--- What you will do ---
Find all lines in the listing that include the word "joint", then copy them.

┏━━

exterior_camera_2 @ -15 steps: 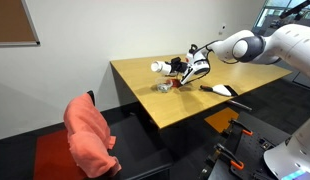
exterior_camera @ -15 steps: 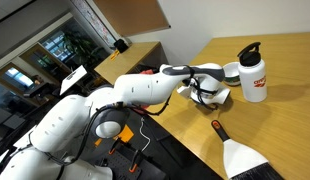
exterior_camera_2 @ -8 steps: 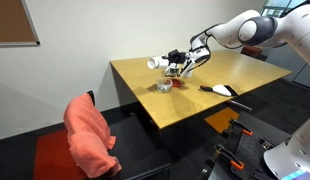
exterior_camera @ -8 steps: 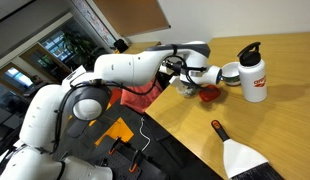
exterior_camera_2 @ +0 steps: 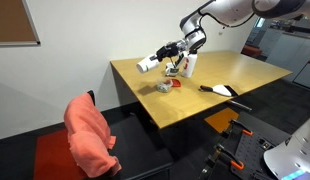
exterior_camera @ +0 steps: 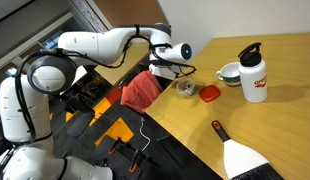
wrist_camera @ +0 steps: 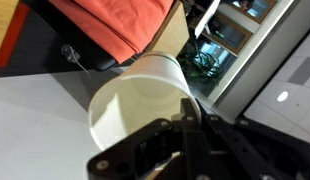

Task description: Move the candies from the white cup to the bowl and close it

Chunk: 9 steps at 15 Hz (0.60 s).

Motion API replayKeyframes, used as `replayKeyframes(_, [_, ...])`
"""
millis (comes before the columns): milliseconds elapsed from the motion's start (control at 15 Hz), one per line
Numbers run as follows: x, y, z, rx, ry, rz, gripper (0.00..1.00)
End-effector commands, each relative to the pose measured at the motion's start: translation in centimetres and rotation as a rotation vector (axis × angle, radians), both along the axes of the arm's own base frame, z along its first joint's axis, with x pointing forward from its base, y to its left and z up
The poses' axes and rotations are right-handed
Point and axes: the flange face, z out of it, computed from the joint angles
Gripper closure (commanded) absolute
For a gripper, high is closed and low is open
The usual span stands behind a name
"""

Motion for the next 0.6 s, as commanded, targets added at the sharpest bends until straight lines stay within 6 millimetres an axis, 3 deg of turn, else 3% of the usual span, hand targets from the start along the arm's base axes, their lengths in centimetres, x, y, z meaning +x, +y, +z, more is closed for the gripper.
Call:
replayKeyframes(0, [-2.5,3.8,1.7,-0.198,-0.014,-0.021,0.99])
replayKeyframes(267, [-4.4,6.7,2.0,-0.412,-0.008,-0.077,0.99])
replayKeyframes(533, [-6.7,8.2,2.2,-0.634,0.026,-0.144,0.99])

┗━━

--- Task output ---
End-effector commands, each relative to the pose measured at the motion's start: translation in centimetres and rotation as a rotation vector (axis × angle, radians), both along the axes of the arm's own base frame, z along its first joint's axis, with x pointing forward from its base, y to its left and z up
Point and axes: the flange face, z out of it, computed from the joint angles

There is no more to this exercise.